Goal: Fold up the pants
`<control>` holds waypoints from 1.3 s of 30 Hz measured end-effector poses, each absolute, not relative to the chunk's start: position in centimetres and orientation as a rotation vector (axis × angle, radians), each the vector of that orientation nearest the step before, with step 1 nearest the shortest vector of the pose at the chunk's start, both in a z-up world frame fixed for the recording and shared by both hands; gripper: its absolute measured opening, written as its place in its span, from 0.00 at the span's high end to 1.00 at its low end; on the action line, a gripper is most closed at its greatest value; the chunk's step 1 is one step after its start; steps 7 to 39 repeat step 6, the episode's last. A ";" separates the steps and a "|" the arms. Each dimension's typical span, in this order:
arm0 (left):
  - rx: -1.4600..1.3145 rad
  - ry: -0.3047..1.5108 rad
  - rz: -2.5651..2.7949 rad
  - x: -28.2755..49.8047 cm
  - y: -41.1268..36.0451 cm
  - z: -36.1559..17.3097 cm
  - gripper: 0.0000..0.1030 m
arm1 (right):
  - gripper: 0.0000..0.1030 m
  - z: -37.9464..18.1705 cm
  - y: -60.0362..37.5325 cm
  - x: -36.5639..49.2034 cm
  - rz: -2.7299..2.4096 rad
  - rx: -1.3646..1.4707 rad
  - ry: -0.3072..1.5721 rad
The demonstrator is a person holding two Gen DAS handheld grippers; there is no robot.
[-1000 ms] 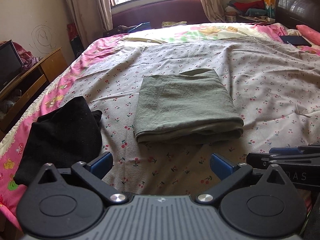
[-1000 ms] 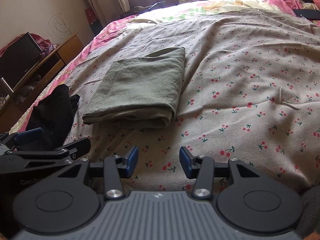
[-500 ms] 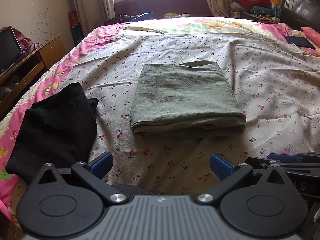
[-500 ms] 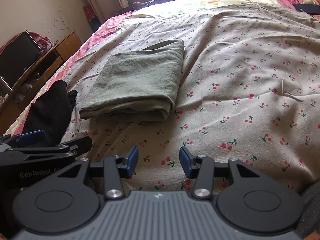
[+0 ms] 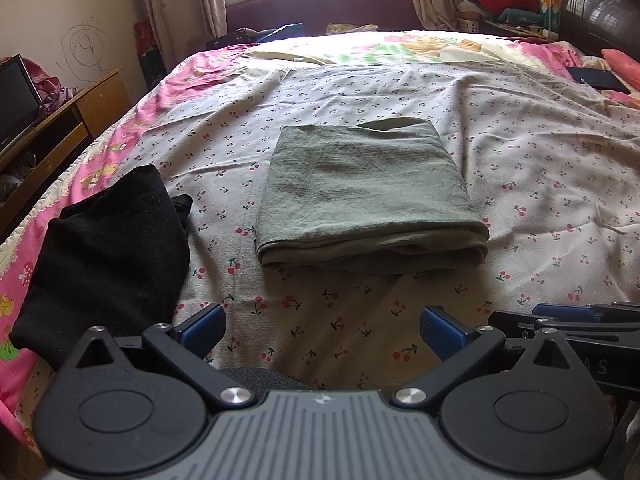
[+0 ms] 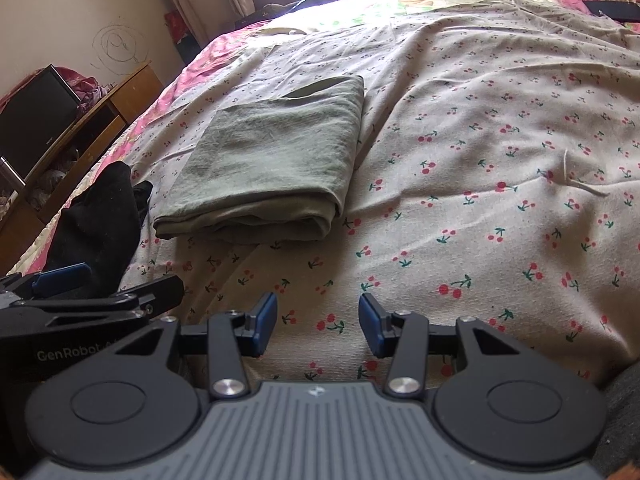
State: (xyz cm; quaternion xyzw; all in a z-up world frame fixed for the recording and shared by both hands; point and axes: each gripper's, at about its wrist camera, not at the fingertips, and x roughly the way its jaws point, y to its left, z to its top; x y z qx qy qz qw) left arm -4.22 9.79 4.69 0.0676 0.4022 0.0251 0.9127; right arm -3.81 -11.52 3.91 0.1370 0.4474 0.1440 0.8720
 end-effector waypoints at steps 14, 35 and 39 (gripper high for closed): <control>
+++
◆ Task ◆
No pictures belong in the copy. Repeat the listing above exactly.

◆ Solution to this task ◆
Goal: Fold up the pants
`<control>` holds waypoints from 1.3 s of 30 Hz measured end-effector poses, each absolute, not relative to the chunk's start: position in centimetres and orientation as a rotation vector (axis × angle, radians), each the vector of that orientation nearest the step before, with step 1 nearest the shortest vector of the pose at the chunk's start, both in a z-up world frame fixed for the recording and shared by both hands; gripper: its absolute measured opening, written as its place in its span, from 0.00 at the span's high end to 1.00 at its low end; on the action line, a gripper is most closed at its greatest value; the chunk's step 1 is one step after its start; steps 7 to 39 repeat step 6, the episode's last. A ";" separates the steps and a "|" the arms. Each dimension's typical span, in this order:
arm0 (left):
  - rx: -1.4600..1.3145 rad
  - ry: -0.3047..1.5108 rad
  - rz: -2.5651..2.7949 rad
  - x: -28.2755..49.8047 cm
  - y: -41.1268..36.0451 cm
  - z: -36.1559..17.3097 cm
  - gripper: 0.0000..0.1030 m
arm1 (right):
  - gripper: 0.0000..0.1030 m
  - z: -37.9464..18.1705 cm
  - y: -60.0362..37.5325 cm
  - x: -36.5639..49.2034 cm
  - rz: -2.7299..2.4096 rad
  - rx: -1.3646..1.4707 rad
  - ry: -0.3072..1.5721 rad
The demonstrator is a person holding two Gen DAS handheld grippers; there is no robot.
[-1000 ms] 
[-1000 ms] 
[-500 ms] 
[-500 ms] 
[+0 ms] 
[+0 ms] 
State: (xyz cm; quaternion xyzw; all in a z-up world frame fixed for the recording and shared by both hands; point and axes: each gripper's, at about its wrist camera, not at the fingertips, and x roughly the way its jaws point, y to its left, z to its top; x y z qx qy qz qw) left arm -4.22 9.79 4.69 0.0676 0.4022 0.0251 0.9127; right arm -3.81 -11.52 3.91 0.1370 0.4474 0.1440 0.8720
 end-effector waypoints at steps 14, 35 and 39 (gripper high for closed): <control>

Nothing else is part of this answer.